In the data, find each line where the word "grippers" appears and list that line.
_ _ _ _ _ _ _
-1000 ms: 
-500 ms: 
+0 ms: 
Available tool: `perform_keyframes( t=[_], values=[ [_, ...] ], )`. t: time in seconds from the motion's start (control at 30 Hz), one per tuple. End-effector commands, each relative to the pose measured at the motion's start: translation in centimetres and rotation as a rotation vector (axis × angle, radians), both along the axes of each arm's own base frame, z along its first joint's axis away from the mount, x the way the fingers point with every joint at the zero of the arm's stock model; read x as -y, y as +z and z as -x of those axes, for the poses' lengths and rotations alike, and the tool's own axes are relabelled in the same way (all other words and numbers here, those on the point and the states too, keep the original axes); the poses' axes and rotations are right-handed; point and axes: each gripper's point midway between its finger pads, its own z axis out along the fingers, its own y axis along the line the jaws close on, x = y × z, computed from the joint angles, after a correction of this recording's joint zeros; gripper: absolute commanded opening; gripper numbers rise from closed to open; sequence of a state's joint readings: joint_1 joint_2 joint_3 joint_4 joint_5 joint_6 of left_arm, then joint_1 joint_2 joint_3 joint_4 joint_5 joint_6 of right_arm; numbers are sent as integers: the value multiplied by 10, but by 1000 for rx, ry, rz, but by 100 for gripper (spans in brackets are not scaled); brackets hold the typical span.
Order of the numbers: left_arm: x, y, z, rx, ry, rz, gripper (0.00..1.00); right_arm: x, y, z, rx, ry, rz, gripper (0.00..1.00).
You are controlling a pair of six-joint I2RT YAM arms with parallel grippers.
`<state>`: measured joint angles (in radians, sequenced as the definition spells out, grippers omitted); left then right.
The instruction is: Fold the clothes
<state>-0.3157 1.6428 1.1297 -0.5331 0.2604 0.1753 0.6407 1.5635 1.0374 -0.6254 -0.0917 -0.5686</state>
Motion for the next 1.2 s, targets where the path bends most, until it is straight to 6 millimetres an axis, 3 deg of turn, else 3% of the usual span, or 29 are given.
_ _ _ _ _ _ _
RESPONSE TO THE TASK
You are controlling a pair of six-joint I2RT YAM arms with parallel grippers.
`<state>`: measured joint angles (in radians, sequenced as the definition spells out, grippers omitted); left then right.

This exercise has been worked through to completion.